Work order
Verbatim transcription of the listing is needed.

Collected material

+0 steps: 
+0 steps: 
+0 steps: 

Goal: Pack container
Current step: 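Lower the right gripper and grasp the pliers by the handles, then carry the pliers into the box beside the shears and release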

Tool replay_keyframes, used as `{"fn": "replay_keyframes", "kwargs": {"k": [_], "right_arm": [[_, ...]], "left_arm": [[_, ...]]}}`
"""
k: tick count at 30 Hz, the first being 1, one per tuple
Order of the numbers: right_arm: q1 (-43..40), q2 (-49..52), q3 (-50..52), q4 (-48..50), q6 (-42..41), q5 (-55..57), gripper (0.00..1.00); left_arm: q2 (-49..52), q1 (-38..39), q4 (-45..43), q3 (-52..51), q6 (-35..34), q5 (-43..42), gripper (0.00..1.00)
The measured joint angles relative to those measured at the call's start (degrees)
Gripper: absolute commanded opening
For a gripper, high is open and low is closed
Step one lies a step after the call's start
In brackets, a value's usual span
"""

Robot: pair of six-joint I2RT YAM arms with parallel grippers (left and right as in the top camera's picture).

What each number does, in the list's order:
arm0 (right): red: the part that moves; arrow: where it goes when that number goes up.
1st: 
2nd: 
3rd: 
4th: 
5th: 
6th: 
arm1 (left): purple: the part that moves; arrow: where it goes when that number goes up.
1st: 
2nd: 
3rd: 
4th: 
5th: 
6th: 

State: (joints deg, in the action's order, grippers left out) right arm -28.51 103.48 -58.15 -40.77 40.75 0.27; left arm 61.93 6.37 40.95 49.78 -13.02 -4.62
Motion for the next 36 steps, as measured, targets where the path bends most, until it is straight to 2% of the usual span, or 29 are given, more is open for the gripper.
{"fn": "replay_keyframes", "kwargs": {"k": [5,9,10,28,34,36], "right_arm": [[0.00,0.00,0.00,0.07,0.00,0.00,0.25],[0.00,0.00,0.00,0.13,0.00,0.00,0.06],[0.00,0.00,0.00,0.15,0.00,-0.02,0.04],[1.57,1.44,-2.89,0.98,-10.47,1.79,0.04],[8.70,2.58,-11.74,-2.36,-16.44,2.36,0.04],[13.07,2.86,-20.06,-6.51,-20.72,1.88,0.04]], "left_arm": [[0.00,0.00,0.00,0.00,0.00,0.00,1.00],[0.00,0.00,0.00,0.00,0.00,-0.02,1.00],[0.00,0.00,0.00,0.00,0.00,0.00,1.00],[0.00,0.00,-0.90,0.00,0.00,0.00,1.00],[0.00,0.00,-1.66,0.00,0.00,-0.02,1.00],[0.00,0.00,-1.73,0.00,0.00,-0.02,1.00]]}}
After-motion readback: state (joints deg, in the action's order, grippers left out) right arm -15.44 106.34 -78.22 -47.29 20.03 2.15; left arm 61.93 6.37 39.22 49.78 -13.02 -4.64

Solution to this problem
+0 steps: 
+0 steps: 
+0 steps: 

Goal: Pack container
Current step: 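Lower the right gripper and grasp the pliers by the handles, then carry the pliers into the box beside the shears and release
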
Tool replay_keyframes, used as `{"fn": "replay_keyframes", "kwargs": {"k": [_], "right_arm": [[_, ...]], "left_arm": [[_, ...]]}}`
"""
k: tick count at 30 Hz, the first being 1, one per tuple
Order of the numbers: right_arm: q1 (-43..40), q2 (-49..52), q3 (-50..52), q4 (-48..50), q6 (-42..41), q5 (-55..57), gripper (0.00..1.00); left_arm: q2 (-49..52), q1 (-38..39), q4 (-45..43), q3 (-52..51), q6 (-35..34), q5 (-43..42), gripper (0.00..1.00)
The measured joint angles relative to those measured at the call's start (degrees)
Gripper: absolute commanded opening
For a gripper, high is open and low is closed
Step one lies a step after the call's start
In brackets, a value's usual span
"""

Robot: pair of six-joint I2RT YAM arms with parallel grippers (left and right as in the top camera's picture).

What each number does, in the list's order:
arm0 (right): red: the part that moves; arrow: where it goes when that number goes up.
1st: 
2nd: 
3rd: 
4th: 
5th: 
6th: 
arm1 (left): purple: the part that moves; arrow: where it goes when that number goes up.
1st: 
2nd: 
3rd: 
4th: 
5th: 
6th: 

State: (joints deg, in the action's order, grippers left out) right arm -28.51 103.48 -58.15 -40.77 40.75 0.27; left arm 61.93 6.37 40.95 49.78 -13.02 -4.62
Motion for the next 36 steps, as measured, targets where the path bends most, until it is straight to 2% of the usual span, or 29 are given, more is open for the gripper.
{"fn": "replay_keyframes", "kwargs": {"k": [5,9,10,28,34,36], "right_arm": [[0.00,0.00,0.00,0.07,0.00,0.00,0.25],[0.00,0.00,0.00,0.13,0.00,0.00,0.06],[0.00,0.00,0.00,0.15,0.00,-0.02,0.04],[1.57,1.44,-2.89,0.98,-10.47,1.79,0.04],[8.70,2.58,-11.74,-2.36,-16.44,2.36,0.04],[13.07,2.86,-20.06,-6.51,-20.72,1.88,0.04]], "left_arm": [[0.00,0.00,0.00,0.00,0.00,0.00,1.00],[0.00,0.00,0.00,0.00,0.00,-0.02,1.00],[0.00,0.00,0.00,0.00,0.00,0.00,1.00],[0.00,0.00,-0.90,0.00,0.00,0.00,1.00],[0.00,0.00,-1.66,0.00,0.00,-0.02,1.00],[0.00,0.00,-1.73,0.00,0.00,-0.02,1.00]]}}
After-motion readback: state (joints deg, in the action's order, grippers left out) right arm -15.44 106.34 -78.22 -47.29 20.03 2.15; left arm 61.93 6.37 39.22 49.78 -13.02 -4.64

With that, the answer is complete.